# Aim of the exercise:
Reproduce each line from the records that holds "just".

# Task input:

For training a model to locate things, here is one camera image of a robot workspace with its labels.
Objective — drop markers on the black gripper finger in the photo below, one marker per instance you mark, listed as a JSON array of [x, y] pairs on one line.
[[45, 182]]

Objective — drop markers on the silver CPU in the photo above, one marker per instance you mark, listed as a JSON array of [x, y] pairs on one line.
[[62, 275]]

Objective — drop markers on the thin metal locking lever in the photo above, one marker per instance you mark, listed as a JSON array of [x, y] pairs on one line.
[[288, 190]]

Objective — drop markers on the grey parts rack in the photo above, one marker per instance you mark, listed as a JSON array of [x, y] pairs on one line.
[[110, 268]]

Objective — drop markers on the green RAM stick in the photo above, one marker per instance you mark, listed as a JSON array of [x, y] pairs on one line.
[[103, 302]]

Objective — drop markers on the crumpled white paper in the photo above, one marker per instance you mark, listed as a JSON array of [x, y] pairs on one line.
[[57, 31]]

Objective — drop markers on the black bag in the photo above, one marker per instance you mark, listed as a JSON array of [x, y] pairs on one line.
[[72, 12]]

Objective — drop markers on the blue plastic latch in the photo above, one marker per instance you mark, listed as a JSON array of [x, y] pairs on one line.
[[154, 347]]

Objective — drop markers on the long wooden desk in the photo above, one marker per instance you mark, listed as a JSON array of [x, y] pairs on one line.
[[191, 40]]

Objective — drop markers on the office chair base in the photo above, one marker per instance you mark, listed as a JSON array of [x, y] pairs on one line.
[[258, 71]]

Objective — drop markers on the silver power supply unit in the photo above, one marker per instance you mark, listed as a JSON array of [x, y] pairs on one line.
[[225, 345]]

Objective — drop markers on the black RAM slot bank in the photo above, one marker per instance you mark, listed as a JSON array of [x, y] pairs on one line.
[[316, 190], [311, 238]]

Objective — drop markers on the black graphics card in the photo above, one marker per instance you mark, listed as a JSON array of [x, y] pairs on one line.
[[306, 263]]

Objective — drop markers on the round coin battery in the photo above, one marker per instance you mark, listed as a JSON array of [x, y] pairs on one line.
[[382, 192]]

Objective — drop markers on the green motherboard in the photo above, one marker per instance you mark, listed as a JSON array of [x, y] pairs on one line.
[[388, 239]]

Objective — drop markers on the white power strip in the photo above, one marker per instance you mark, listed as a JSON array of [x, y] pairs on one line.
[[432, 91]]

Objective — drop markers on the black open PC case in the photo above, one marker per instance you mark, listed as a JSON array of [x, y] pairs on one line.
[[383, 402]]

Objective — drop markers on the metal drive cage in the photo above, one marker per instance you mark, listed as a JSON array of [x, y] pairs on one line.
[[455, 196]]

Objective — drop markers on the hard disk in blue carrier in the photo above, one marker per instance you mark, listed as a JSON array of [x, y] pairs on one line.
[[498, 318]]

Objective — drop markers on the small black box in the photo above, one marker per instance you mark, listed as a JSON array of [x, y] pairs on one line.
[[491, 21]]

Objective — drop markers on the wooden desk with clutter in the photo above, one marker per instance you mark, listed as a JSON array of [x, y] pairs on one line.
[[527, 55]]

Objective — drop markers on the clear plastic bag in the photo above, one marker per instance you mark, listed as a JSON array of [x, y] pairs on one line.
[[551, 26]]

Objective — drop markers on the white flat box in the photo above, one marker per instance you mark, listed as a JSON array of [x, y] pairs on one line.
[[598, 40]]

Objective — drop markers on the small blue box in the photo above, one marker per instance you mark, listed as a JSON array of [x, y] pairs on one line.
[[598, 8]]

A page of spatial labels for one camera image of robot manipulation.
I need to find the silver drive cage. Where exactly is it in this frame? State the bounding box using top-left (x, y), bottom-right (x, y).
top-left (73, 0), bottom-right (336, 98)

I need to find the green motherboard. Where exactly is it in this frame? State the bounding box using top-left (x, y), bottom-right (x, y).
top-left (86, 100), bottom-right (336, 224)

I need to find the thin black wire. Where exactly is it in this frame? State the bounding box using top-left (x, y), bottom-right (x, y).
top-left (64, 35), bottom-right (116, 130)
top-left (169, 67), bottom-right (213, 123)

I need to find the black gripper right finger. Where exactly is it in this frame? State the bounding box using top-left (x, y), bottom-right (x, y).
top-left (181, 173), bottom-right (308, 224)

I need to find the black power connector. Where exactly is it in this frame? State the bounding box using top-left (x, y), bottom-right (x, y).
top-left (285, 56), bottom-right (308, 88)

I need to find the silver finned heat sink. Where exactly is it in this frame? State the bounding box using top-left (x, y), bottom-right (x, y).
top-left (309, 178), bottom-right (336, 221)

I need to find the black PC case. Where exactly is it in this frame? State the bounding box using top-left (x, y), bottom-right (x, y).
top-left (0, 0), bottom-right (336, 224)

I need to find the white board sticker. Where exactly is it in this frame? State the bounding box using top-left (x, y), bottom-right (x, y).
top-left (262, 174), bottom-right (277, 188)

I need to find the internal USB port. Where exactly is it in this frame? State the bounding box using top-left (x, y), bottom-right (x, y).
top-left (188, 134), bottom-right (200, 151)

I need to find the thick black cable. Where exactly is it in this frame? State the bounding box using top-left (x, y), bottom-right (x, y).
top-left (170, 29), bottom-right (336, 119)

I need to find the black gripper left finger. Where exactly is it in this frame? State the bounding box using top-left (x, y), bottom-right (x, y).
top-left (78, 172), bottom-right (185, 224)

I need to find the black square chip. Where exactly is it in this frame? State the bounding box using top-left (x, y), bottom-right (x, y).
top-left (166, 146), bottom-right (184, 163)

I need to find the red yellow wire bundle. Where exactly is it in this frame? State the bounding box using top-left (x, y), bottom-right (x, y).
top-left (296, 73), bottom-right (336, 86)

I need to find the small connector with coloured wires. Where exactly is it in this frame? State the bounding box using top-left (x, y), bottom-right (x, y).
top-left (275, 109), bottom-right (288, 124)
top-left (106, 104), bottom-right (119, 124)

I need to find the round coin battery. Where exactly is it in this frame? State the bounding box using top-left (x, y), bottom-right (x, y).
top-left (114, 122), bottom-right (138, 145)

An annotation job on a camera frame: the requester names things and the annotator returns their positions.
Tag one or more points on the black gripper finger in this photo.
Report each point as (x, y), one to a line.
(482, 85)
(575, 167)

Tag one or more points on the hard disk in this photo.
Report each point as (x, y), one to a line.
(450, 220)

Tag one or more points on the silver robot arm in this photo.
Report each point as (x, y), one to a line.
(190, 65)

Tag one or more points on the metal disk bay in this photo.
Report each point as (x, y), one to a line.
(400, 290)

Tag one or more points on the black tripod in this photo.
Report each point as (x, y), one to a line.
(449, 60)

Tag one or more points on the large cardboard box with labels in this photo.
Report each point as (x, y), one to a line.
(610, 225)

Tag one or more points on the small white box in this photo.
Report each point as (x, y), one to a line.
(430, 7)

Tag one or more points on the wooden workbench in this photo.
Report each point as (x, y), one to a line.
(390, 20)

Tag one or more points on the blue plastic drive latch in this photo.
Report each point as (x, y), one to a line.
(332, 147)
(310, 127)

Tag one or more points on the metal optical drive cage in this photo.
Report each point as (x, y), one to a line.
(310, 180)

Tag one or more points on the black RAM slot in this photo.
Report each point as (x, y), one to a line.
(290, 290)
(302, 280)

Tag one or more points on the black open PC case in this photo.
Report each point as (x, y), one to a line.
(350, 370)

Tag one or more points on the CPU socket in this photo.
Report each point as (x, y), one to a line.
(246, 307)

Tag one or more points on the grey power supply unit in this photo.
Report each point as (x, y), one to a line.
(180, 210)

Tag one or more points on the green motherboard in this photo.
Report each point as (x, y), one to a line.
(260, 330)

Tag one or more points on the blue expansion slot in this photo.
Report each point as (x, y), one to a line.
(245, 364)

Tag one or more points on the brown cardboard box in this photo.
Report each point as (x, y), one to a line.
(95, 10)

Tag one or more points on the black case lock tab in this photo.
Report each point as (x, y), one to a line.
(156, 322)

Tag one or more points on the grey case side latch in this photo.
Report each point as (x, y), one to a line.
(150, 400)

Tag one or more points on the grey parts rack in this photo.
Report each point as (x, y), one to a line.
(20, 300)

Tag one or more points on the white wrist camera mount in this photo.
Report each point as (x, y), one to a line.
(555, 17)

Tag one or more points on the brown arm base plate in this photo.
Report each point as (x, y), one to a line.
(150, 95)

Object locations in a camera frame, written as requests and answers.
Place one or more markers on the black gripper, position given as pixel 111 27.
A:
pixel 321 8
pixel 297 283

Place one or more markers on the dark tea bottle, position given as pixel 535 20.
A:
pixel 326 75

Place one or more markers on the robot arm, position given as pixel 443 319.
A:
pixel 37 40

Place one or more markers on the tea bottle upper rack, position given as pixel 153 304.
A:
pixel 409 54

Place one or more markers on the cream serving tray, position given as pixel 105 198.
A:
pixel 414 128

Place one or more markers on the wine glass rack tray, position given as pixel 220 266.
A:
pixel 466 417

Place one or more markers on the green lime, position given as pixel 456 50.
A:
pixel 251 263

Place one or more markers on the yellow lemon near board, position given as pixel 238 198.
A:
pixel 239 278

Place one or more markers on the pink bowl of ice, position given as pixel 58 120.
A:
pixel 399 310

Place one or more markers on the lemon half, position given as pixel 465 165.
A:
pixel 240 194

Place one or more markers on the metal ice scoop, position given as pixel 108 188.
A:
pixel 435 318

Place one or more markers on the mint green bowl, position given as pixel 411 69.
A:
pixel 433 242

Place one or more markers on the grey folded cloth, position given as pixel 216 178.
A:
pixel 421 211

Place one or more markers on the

---

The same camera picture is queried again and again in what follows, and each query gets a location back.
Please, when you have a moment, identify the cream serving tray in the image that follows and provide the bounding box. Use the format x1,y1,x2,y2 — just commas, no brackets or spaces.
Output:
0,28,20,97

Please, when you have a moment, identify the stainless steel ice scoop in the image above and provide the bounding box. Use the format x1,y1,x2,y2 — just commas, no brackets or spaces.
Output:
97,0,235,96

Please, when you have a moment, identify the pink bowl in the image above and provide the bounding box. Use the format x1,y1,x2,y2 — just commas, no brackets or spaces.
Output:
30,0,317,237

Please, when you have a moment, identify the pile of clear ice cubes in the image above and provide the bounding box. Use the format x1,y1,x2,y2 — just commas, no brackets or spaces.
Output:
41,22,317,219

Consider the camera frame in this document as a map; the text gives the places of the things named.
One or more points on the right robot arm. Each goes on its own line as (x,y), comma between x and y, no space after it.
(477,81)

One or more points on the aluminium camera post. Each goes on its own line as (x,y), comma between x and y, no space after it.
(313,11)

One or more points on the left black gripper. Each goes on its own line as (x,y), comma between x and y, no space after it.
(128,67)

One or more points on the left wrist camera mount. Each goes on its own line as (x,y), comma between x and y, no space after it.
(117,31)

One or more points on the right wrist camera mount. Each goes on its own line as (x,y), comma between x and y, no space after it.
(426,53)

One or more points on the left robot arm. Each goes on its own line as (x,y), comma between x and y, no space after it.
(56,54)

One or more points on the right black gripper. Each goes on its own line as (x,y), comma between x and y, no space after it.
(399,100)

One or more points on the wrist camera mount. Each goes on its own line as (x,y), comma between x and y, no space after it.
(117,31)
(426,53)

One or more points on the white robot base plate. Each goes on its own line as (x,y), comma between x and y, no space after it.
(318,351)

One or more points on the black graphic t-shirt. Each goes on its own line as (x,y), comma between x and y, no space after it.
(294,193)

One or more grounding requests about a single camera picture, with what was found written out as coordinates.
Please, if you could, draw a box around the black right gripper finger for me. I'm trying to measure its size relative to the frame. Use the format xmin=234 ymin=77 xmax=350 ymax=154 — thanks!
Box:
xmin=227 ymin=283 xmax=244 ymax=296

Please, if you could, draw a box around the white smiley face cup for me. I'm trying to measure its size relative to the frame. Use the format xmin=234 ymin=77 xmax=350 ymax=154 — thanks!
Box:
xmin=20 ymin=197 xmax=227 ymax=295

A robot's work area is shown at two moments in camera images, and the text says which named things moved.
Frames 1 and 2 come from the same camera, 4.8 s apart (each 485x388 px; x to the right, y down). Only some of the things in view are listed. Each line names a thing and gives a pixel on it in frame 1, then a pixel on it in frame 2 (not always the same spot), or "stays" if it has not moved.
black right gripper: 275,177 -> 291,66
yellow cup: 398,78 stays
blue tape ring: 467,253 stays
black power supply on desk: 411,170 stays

# Task answer:
Please, when you have a moment, identify the cream serving tray in the image that follows and provide the bounding box. Use the format x1,y1,x2,y2 — just commas, no brackets or spaces.
Please, when you have a moment, identify the stainless steel ice scoop in the image above and provide the bounding box. Use the format x1,y1,x2,y2 — just commas, no brackets or spaces.
Please, when you have a moment, identify the pink bowl in the image above and provide the bounding box. Use the format x1,y1,x2,y2 — just commas, no brackets or spaces.
Please, when you have a moment, identify the pile of clear ice cubes in the image above and provide the bounding box. Use the format x1,y1,x2,y2 — just commas, no brackets or spaces.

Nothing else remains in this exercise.